I’ve just presented a mega-book talk to the group of teachers from Nellie McClung Elementary School centered on their ‘big’ idea for this coming academic year. It’s all about ‘journey’.
I always enjoy the process of reading and considering old and new resources with a specific focus. It gets me to think in new ways, re-envisioning how I might use materials in a classroom situation. In this case, I didn’t feel like I had any epiphanies about ‘journey’ but certainly enjoyed the many tangents I developed over the last couple of months. (See past postings, if you’re curious as to what those are.)
To wrap up, I thought I’d list three picture books that all touch on the same idea but in different ways and also speak to one element of ‘journey’ -- returning home.

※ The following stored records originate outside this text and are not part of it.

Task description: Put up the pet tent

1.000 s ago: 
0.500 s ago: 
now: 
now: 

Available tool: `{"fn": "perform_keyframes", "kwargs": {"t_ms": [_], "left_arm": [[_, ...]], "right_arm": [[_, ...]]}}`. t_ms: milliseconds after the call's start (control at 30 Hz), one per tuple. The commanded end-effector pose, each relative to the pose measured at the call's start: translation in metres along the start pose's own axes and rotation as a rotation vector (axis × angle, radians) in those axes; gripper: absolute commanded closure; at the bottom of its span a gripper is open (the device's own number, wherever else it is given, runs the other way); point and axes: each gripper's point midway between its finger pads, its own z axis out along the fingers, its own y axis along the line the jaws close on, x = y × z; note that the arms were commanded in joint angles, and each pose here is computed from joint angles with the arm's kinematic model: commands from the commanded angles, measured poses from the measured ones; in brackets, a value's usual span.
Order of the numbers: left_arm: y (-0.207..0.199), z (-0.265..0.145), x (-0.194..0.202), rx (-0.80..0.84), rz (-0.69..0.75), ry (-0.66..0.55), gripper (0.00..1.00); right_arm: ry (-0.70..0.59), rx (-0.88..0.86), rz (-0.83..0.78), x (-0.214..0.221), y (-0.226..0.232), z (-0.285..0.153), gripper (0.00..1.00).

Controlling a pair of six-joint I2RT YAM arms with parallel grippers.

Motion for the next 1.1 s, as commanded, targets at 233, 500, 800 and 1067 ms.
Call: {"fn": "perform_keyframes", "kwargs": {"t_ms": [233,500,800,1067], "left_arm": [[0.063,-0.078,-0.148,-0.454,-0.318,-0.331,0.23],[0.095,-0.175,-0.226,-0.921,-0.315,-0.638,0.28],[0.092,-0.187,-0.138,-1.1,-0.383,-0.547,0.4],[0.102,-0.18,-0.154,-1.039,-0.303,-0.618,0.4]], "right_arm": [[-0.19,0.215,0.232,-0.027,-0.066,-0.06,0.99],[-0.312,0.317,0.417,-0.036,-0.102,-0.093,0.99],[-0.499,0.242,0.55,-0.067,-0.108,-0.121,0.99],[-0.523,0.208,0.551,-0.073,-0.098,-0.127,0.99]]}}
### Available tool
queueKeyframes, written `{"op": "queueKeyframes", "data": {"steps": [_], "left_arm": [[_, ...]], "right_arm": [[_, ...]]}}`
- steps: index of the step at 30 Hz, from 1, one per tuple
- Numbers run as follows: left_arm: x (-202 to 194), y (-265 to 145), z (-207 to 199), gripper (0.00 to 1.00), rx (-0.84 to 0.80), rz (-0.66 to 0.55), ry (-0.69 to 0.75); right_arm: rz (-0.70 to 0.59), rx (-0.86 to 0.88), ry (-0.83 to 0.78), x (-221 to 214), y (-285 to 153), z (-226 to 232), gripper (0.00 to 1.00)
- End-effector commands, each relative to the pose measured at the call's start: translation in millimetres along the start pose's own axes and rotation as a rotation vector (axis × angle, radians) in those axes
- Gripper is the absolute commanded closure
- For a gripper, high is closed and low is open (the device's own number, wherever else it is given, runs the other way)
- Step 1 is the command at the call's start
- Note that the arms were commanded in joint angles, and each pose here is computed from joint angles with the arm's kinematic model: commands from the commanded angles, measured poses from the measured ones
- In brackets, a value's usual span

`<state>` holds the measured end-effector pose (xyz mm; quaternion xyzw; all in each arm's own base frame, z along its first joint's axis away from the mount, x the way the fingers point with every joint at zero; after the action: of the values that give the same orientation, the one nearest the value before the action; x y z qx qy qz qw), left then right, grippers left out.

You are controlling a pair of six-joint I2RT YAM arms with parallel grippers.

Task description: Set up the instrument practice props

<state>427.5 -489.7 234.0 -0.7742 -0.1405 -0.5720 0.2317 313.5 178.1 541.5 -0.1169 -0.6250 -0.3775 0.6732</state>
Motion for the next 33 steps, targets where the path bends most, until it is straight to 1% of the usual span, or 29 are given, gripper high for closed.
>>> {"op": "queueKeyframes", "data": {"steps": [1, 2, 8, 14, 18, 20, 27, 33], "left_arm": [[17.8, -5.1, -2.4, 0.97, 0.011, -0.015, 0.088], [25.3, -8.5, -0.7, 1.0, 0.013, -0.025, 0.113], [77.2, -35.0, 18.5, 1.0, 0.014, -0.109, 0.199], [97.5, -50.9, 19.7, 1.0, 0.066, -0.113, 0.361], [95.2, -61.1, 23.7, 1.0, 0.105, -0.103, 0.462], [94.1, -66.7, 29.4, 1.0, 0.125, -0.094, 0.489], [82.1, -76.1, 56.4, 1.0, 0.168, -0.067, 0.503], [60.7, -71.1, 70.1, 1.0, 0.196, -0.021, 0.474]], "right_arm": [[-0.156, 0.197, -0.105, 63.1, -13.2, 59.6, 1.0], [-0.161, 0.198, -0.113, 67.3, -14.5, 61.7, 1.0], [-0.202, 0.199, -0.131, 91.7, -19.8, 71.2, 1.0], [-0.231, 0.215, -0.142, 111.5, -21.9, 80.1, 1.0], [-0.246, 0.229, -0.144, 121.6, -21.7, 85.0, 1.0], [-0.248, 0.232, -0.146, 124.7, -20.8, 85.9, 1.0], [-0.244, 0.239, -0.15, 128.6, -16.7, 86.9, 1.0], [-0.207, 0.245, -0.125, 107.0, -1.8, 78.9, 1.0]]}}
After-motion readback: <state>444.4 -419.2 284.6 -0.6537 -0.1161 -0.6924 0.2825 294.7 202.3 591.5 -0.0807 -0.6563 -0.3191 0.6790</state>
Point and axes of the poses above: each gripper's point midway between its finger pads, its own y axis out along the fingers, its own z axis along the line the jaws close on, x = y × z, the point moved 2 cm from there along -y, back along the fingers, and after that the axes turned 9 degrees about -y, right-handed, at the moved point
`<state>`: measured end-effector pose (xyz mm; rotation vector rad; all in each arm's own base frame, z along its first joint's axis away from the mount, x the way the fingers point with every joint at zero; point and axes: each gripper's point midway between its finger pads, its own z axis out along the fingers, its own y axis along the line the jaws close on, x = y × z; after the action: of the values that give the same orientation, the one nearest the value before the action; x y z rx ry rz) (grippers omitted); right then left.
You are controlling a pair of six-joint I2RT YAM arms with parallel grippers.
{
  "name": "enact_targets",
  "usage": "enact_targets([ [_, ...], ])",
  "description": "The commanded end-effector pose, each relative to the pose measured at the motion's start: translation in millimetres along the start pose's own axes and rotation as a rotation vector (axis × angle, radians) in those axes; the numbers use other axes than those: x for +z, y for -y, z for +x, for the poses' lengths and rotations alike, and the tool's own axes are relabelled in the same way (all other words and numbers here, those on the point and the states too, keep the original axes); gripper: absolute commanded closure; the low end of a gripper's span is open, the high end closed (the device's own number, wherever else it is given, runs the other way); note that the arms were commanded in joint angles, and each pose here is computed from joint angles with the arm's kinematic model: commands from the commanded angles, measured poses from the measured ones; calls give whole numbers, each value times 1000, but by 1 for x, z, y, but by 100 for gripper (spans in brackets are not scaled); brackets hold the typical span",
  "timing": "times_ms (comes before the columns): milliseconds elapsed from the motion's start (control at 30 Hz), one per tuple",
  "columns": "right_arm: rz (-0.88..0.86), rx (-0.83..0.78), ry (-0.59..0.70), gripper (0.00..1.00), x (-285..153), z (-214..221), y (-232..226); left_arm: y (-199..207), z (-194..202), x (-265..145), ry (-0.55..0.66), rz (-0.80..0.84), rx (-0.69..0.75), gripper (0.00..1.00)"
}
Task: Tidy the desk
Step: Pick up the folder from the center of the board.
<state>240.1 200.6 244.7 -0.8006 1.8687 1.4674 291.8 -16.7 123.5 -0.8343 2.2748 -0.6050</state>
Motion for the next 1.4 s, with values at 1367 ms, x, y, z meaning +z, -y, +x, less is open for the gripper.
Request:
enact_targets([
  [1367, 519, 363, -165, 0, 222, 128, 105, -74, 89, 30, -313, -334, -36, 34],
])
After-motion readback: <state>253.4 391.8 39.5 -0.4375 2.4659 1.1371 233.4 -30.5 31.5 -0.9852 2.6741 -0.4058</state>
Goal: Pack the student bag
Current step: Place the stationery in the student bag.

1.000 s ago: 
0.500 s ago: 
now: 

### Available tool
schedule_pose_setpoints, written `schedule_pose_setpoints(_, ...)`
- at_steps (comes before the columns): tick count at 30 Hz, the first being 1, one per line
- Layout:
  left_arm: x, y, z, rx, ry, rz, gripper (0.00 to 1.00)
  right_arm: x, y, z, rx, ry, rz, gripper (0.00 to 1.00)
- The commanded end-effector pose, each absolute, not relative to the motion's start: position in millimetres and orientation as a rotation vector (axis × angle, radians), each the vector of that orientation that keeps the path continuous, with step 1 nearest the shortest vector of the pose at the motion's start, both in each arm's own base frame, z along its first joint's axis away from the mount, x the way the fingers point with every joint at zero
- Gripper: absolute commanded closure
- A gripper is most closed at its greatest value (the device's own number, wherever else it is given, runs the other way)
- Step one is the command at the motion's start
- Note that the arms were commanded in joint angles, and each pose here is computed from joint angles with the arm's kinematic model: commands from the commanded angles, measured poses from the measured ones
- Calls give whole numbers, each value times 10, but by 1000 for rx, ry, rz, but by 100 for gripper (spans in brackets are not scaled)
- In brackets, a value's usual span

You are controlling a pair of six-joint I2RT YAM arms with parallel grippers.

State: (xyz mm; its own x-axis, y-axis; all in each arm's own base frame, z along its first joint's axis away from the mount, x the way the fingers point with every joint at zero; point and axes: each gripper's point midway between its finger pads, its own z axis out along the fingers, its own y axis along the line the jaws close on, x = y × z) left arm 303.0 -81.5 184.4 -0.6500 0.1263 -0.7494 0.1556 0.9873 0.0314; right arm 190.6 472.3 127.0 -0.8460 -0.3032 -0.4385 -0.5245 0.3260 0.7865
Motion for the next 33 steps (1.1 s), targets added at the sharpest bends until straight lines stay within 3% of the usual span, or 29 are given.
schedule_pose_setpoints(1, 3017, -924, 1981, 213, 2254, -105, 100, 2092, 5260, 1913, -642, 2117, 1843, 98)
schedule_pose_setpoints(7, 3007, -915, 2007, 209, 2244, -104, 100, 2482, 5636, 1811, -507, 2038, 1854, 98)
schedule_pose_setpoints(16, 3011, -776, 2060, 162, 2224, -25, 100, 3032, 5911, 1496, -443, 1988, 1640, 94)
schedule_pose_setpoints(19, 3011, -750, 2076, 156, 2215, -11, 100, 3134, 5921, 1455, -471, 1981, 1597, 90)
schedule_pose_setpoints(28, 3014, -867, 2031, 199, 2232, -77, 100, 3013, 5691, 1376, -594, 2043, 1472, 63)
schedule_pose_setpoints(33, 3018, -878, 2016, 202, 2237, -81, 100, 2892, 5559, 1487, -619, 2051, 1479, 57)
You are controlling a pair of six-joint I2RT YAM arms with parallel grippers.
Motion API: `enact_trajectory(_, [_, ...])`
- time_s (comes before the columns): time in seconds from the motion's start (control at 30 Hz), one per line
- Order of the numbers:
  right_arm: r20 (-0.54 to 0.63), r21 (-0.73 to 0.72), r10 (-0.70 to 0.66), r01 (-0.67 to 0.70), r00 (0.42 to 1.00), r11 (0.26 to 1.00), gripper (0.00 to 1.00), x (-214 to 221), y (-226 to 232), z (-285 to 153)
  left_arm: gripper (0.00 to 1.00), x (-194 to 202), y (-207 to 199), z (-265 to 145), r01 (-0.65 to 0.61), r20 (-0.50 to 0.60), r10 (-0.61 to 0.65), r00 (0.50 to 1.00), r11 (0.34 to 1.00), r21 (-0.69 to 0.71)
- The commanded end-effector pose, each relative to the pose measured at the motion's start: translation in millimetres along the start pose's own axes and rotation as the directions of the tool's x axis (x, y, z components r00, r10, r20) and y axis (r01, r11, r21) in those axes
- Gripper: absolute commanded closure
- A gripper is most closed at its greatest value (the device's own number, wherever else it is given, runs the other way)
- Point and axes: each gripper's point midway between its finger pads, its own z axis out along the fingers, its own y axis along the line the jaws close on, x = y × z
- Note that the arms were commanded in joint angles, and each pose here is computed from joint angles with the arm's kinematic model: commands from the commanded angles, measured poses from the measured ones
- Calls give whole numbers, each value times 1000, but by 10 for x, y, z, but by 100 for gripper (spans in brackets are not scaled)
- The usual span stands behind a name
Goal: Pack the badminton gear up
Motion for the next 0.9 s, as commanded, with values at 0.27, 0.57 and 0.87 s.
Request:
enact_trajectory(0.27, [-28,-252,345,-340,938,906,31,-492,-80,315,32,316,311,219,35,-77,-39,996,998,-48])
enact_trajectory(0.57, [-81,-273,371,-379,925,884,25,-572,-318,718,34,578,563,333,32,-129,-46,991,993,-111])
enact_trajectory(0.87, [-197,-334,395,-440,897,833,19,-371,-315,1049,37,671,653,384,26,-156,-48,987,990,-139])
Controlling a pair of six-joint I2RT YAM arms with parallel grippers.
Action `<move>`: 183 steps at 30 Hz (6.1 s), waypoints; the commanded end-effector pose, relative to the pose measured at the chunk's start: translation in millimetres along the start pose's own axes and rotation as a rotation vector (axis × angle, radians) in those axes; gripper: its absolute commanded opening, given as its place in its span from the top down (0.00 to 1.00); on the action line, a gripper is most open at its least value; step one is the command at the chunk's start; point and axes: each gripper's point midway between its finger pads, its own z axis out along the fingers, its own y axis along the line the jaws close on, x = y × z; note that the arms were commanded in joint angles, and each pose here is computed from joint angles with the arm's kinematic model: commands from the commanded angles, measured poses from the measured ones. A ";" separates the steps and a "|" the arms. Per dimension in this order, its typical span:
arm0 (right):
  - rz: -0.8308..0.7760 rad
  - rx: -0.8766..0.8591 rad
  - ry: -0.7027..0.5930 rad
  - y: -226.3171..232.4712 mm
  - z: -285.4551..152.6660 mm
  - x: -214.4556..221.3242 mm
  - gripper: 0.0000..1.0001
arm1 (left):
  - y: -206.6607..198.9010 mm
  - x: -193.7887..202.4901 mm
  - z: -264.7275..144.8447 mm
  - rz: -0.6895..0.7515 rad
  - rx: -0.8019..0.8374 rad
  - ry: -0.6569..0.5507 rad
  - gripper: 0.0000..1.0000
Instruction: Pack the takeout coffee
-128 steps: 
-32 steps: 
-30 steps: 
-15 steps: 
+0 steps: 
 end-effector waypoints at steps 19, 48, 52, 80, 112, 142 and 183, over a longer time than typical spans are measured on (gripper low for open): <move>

The Umbrella by Ingrid and Dieter Schubert (823 Sch77U PIC BK) is a wordless picture book that illustrates one intrepid dog’s adventure as he is whisked along by the wind while holding a red umbrella. Strong autumn winds take him high into the clouds until he drops through a hole in the sky towards an African savannah. Danger is averted when helpful elephants blow him along until he catches an ocean wave. Enchanting sea life and an obliging whale help him continue his adventure. Over a tropical island, a pelican helps our pup avoid hostile people. Passing over a snowy landscape with polar bears and seals, his journey slowly winds down, as the weary dog gently lands at home again. (Suggested for preschool to grade 2.)
Follow Me by Tricia Tusa (823 T87F PIC BK) is an imaginative exploration of senses and colour. A young girl gets lost in the blue of the sky as she swings higher and higher. She asks us to follow her “deep into brown, into the bright white of yellow, into orange that slips into red all tumbled together…” which is in a natural environment of some sort (forest, garden, etc.). Exploring her world, reaching out, she returns once again to earth and home. Lovely illustrated poem. (Suggested for grades K-4).
And the last book I’ll highlight is Instructions by Neil Gaiman, illustrated by Charles Vess (823 G126I PIC BK). This is a poem that guides the reader through a fairy tale land where there is much to enjoy and beware. Being kind and helpful will stand you in good stead and has its rewards. Being cautious is also very important, so as to not go astray or run afoul of savage creatures. Completing the journey requires turning back, feeling more confident in our ability to look after ourselves, trust in our decisions and realize that we’ve grown up and gotten bigger from our adventures. And, then it’s time to “go home. Or make a home. Or rest.” YouTube has an animated reading by Neil Gaimon. (Suggested for grades 2 and up. Maybe even a good graduation gift.)
So ends this summer’s ‘journey’. Poetry, imagination and an appreciation of things that are different and familiar, have all played a part. Really, it’s limitless, isn’t it?